[Data items]
+ + + +

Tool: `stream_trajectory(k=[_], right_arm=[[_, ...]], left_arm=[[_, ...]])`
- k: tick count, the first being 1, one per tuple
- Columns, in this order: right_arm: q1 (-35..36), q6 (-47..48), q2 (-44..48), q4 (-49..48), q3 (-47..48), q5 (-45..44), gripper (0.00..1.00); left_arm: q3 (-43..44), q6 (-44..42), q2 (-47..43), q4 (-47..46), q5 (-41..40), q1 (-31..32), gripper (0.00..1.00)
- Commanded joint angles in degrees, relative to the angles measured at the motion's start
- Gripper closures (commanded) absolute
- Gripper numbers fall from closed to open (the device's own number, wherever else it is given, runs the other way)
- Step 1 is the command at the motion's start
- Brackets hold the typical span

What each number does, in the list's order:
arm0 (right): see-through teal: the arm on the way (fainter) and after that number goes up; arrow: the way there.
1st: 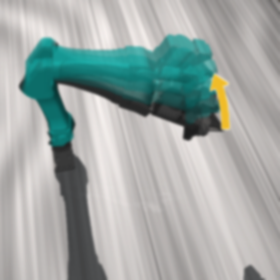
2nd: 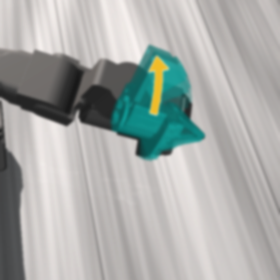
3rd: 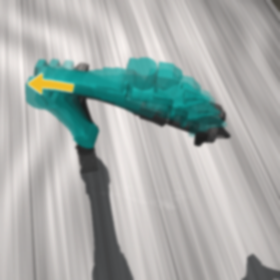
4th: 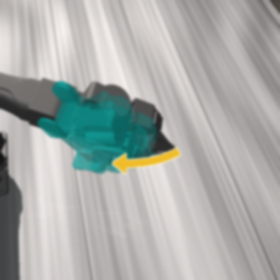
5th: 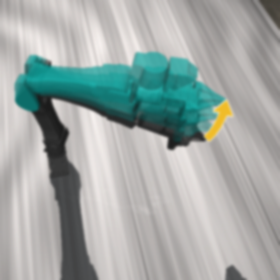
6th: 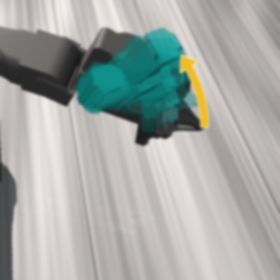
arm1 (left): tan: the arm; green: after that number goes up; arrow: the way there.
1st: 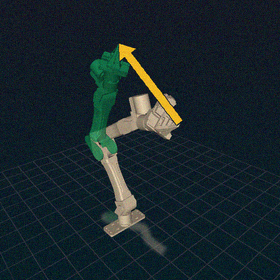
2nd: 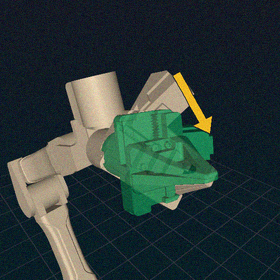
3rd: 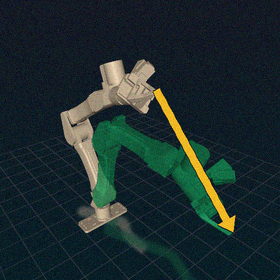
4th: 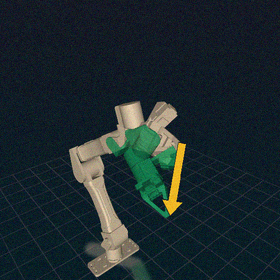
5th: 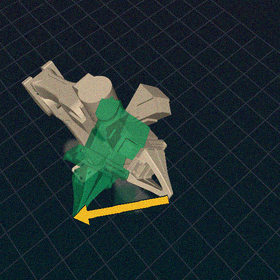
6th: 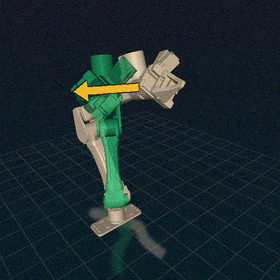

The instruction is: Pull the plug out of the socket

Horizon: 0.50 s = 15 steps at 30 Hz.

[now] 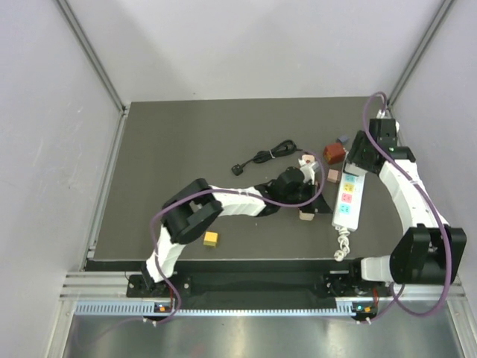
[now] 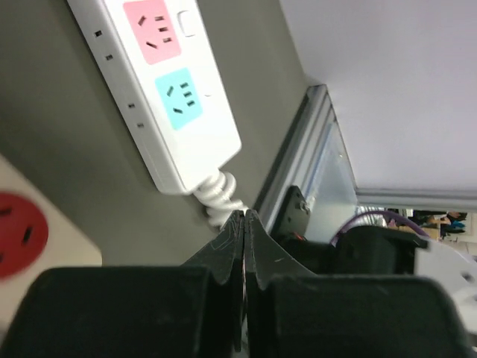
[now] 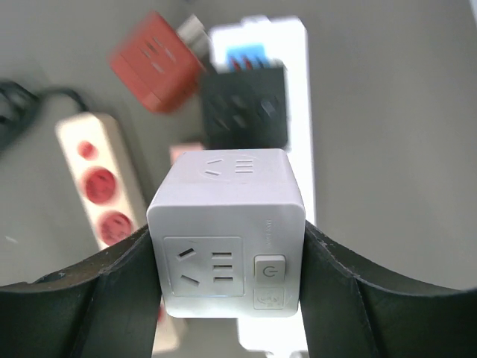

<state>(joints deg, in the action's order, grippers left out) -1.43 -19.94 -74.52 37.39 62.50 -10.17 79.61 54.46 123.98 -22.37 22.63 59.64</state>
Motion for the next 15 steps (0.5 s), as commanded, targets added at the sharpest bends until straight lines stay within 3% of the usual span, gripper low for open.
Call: stream_trajectory(k=[1,8,15], right_arm=[[-0.6,-2.1,-3.1,-9.3,8.2,3.9,1.00],[1.3,-5.5,-15.7,-21.4,14.7,13.2,1.00],[7.1,-5.1,-24.5,-35.6,16.4,6.0,1.00]], left_arm=[[-6.3,-3.2,-10.3,-1.9,-0.2,-1.5,1.00],[-18.9,-6.0,-21.7,-0.6,1.5,-3.1,1.00],[-25.7,-11.2,-32.1,8.7,-3.4,-3.2,1.00]])
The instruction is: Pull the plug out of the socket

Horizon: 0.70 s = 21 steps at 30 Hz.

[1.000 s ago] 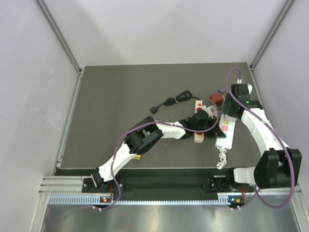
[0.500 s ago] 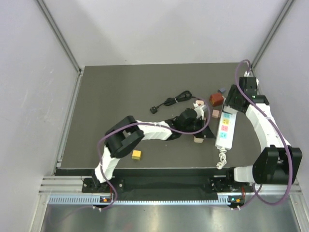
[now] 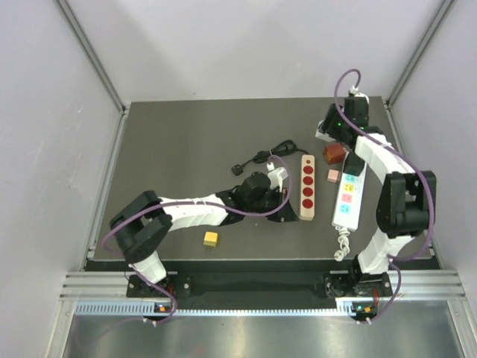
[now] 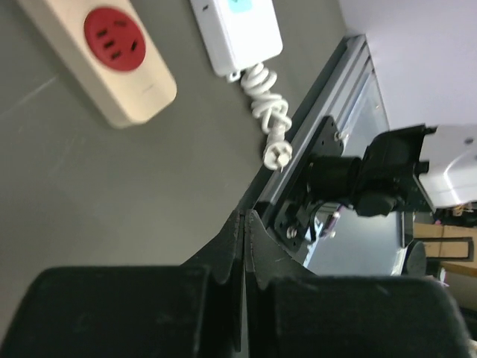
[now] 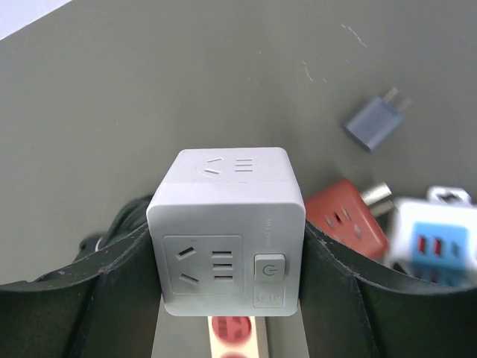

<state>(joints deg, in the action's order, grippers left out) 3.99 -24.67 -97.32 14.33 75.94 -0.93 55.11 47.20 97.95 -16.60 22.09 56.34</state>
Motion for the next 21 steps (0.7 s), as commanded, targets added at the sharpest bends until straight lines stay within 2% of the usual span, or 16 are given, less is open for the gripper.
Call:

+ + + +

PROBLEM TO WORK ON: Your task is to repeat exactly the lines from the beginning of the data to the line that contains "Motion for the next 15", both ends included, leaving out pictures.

EXERCISE OUTPUT:
Tool: `stream_trajectory(k=[_], right_arm=[[_, ...]], left_arm=[[_, ...]])`
- k: tick count, the first being 1, one per tuple
- Columns, in this order: right_arm: q1 (-35..36), q6 (-47..48), q2 (-44..48), q4 (-49..48), q3 (-47..48), q5 (-45..44), gripper (0.00..1.00); left_arm: q3 (-43..44), q6 (-44..42), q2 (-47..43), q4 (-47..46), q5 (-41..40), q1 (-31..32), gripper (0.00..1.00)
- Commanded joint angles in degrees, relative to the angles measured at the motion's start
- Gripper closures (commanded) absolute
- Gripper numbers fall from closed to open (the device's own number, wherever else it is given, runs the other way)
- Step 1 is the command at the motion's start
- Brackets hold the typical span

What each number does, in the list's order:
arm0 (right): see-through teal: the arm on the way (fainter) and after that number goes up; arrow: the way there.
1st: 
2nd: 
3rd: 
4th: 
5th: 
6th: 
arm1 (left): tan: the arm; green: after that number goes up; arrow: the way there.
1st: 
2nd: 
3rd: 
4th: 
5th: 
6th: 

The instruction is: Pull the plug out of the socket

Horizon: 0.50 s = 15 steps at 30 Hz.

[now] 
[now] 
[now] 

<state>(joints deg, in the action's order, grippers left out) -1.43 -19.94 -74.52 37.39 62.50 -10.17 79.61 54.46 123.98 -22.37 22.63 59.64</state>
Motion for the next 15 steps (0.5 s), as commanded, targets added at the sharpest bends until straight lines stay within 3% of the usual span, gripper low for open.

What has been written here completes the answer.